Мир Михаила Булгакова | страница 11



О работе в «Гудке» Булгаков отзовется потом довольно саркастически: «…сочинение фельетона в строк семьдесят пять — сто занимало у меня, включая сюда и курение и посвистывание, от 18 до 22 минут. Переписка его на машинке, включая сюда и хихиканье с машинисткой,— 8 минут. Словом, в полчаса все заканчивалось. Я подписывал фельетон каким-нибудь глупым псевдонимом или иногда зачем-то своей фамилией и нес его…» («Тайному другу»). Сочиняя очерки для «Накануне», молодой автор мог «несколько развернуть свои мысли», и эта работа была во всех отношениях крупнее и серьезнее.

Хотя Булгаков рано осознал, что творчество его «разделяется резко на две части: подлинное и вымученное» [9], в лучшем, что написано им как журналистом в 1922—1924 годах, есть внимательное вглядывание и вслушивание в современность.

В пору нэпа, при полном отсутствии симпатий к нэпманам-буржуа, Булгаков чутко ловил звуки возрождающейся жизни, восстановления хозяйства и быта, различал поступь близкой ему Великой Эволюции и искренне радовался этому. Его картины с натуры, печатавшиеся в «Накануне», лишены слащавости, лести советской власти. Но с ревнивым участием он отмечает всякое движение жизни, возвращение мирного быта, в особенности если это напоминает близкие ему формы.

О Москве: «Строить, строить, строить! С этой мыслью нам нужно ложиться, с нею вставать. В постройке наше спасение…» («Шансон д’Этэ»). «Москва — котел,— в нем варят новую жизнь. Это очень трудно» («Столица в блокноте»). И о Киеве то же: «Но трепет новой жизни я слышу.

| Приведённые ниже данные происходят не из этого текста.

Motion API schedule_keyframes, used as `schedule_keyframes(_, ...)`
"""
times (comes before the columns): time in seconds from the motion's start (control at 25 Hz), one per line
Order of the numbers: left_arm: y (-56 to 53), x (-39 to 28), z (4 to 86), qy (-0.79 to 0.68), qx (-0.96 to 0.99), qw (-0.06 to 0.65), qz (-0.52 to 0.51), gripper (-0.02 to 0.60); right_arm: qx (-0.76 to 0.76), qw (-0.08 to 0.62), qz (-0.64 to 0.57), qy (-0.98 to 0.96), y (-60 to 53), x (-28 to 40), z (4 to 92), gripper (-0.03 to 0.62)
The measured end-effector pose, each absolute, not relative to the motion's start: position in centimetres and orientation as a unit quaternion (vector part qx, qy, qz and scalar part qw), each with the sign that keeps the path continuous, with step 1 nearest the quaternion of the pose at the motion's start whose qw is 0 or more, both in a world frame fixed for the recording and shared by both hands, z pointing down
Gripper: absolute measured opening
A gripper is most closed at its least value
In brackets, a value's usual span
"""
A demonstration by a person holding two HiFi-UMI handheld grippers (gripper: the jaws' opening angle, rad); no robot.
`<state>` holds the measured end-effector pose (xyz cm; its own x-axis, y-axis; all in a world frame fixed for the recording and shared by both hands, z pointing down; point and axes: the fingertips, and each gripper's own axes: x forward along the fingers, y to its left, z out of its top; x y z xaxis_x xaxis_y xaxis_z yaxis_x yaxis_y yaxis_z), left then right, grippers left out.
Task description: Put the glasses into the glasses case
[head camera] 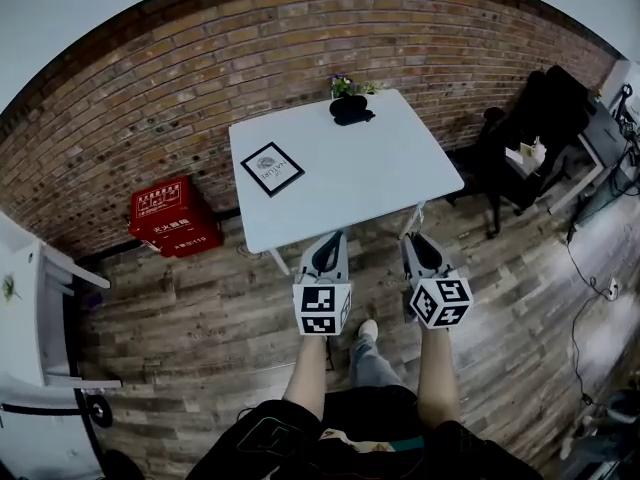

Его отстроят, опять закипят его улицы, и станет над рекой, которую Гоголь любил, опять царственный город» («Киев-город»).

Булгаков по крохам набирает отрадные впечатления, сулящие надежду на возрождение жизни: вот мальчик с ранцем за спиной бежит в школу, вот в фойе оперного театра появился «фрачник», вот открылись кондитерские, стал гулять по столице Бог Ремонт и воздвигся на пустыре неслыханный «золотистый город» — выставка. Своим скептическим берлинским читателям, эмигрантам с Фридрихштрассе, Булгаков возражает: «Фридрихштрасской уверенности, что Россия прикончилась, я не разделяю, и даже больше того: по мере того, как я наблюдаю московский калейдоскоп, во мне рождается предчувствие, что „все образуется“ и мы еще можем пожить довольно славно» («Столица в блокноте»).

Значит ли это новое настроение Булгакова, что он, оставаясь симпатиями и убеждениями в прошлом, попросту приспособился к обстоятельствам? Нет ничего обиднее для Булгакова и дальше от существа дела, чем думать так. Что такое приспособленчество, писатель показал в самых неприятных ему героях: Тальберге из «Белой гвардии», надевшем после революции красный бант, а при гетмане учившем украинскую грамматику; Аметистове из «Зойкиной квартиры», которого, когда он не при деньгах, «на социализм тянет»; и, может быть, наиболее саркастично в литераторе Пончике-Непобеде из пьесы «Адам и Ева», сочинителе романа «Красные зеленя».